• [Dataset items]:
>>
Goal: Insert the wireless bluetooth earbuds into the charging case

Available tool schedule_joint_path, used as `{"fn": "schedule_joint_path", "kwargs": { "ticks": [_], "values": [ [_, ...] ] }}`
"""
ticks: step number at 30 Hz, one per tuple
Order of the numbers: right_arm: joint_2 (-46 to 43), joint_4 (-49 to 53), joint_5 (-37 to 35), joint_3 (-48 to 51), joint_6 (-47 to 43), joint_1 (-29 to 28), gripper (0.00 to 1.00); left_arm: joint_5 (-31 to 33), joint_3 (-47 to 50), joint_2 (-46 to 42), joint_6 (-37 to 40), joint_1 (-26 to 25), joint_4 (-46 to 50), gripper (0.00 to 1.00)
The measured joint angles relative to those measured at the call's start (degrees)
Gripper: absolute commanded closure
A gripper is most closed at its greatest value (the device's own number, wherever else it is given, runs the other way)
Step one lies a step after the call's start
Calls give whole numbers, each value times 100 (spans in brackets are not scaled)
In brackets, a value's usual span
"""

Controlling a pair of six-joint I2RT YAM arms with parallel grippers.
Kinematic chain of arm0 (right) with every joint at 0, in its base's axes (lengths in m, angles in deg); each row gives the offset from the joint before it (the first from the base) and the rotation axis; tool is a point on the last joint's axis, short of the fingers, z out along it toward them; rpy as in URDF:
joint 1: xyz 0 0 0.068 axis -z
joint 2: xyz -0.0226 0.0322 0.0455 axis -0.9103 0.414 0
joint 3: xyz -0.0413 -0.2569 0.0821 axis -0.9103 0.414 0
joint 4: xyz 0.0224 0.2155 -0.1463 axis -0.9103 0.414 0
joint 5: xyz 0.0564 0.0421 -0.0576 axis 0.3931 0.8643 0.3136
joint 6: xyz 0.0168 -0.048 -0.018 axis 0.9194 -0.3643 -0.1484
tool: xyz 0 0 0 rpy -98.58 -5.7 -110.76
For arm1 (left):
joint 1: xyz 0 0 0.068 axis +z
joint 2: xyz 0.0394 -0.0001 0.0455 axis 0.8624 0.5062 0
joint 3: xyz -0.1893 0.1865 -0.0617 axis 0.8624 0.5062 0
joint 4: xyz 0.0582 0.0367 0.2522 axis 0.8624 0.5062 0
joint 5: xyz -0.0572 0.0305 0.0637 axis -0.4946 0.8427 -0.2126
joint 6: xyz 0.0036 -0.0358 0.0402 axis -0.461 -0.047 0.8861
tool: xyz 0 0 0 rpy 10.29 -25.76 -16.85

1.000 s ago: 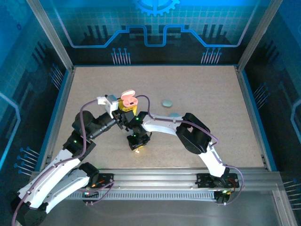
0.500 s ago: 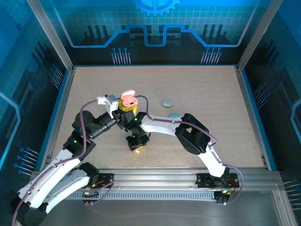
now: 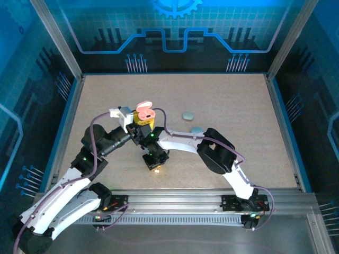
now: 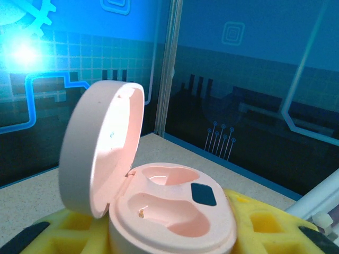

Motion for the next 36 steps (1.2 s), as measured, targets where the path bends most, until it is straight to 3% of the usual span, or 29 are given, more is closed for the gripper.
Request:
{"fn": "schedule_joint_path", "kwargs": {
  "ticks": [15, 24, 36],
  "values": [
    [-763, -9, -170, 1209, -249, 649, 77, -2, 0, 42, -2, 0, 0, 68],
    [-774, -26, -199, 1226, -299, 597, 69, -2, 0, 76, -4, 0, -2, 68],
    [-839, 2, -450, 1263, -59, 501, 70, -2, 0, 79, -4, 0, -2, 68]
  ]
}}
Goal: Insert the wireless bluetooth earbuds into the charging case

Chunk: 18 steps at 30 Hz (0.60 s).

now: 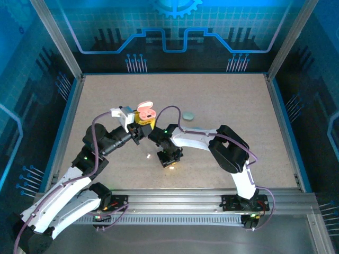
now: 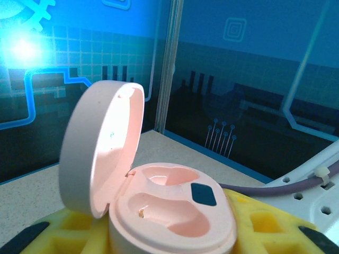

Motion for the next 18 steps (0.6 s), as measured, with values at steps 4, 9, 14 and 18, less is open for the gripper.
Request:
{"fn": "schedule_joint_path", "kwargs": {
  "ticks": [4, 9, 14, 18],
  "values": [
    [-13, 81, -107, 31, 55, -4, 72, 0, 0, 0, -26, 0, 0, 68],
    [-17, 81, -131, 37, 63, -15, 73, 0, 0, 0, -90, 0, 0, 68],
    [-17, 83, -136, 37, 66, -26, 71, 0, 0, 0, -107, 0, 0, 68],
    [-17, 94, -164, 37, 83, -59, 70, 0, 0, 0, -107, 0, 0, 68]
  ]
}}
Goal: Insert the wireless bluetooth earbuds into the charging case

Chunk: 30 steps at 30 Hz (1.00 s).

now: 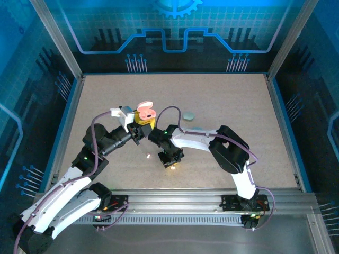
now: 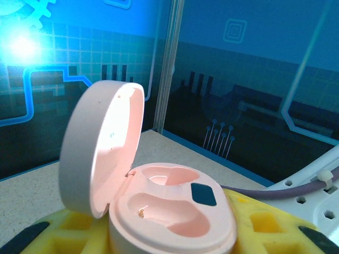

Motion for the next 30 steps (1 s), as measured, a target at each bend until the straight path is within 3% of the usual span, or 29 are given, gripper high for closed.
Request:
{"fn": "schedule_joint_path", "kwargs": {
  "ticks": [16, 30],
  "values": [
    [-13, 68, -160, -2, 61, -63, 78, 0, 0, 0, -22, 0, 0, 68],
    [-114, 111, -284, 144, -28, 46, 70, 0, 0, 0, -26, 0, 0, 68]
  ]
}}
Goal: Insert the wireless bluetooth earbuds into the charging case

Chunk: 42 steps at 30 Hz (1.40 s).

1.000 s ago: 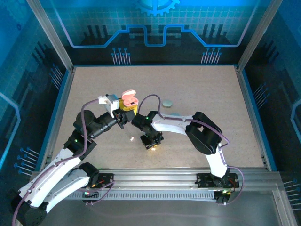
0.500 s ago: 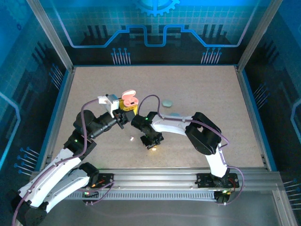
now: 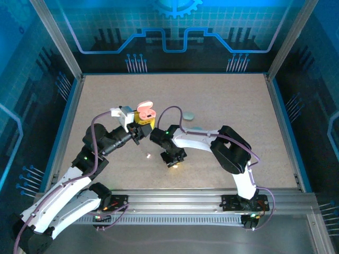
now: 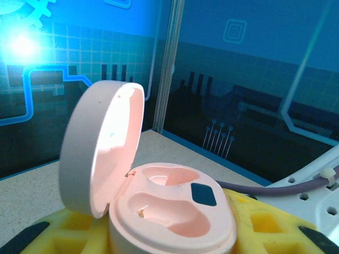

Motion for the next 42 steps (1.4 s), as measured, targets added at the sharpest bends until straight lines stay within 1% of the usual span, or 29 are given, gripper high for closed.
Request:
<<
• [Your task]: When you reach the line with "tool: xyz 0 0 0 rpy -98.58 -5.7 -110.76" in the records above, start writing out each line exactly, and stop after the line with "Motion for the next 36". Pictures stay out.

• [Result of the task]:
tool: xyz 0 0 0 rpy -98.58 -5.7 -110.76
For arm1 (left):
joint 1: xyz 0 0 0.068 axis +z
joint 2: xyz 0.0394 -0.0001 0.0455 axis 0.8624 0.5062 0
joint 3: xyz -0.1893 0.1865 -0.0617 axis 0.8624 0.5062 0
joint 4: xyz 0.0582 0.0367 0.2522 axis 0.8624 0.5062 0
joint 5: xyz -0.0572 0.0305 0.0637 axis -0.4946 0.8427 -0.2126
joint 6: xyz 0.0036 -0.0358 0.0402 axis -0.461 -0.047 0.8861
tool: xyz 0 0 0 rpy 10.29 -25.76 -16.85

1.000 s ago: 
0.500 s ago: 
now: 
now: 

Motion for the next 36 steps (1.2 s), as measured, targets where the path bends most, until it is straight to 3% of the usual span, or 29 are given, more is closed for the gripper.

The output as shown is complete.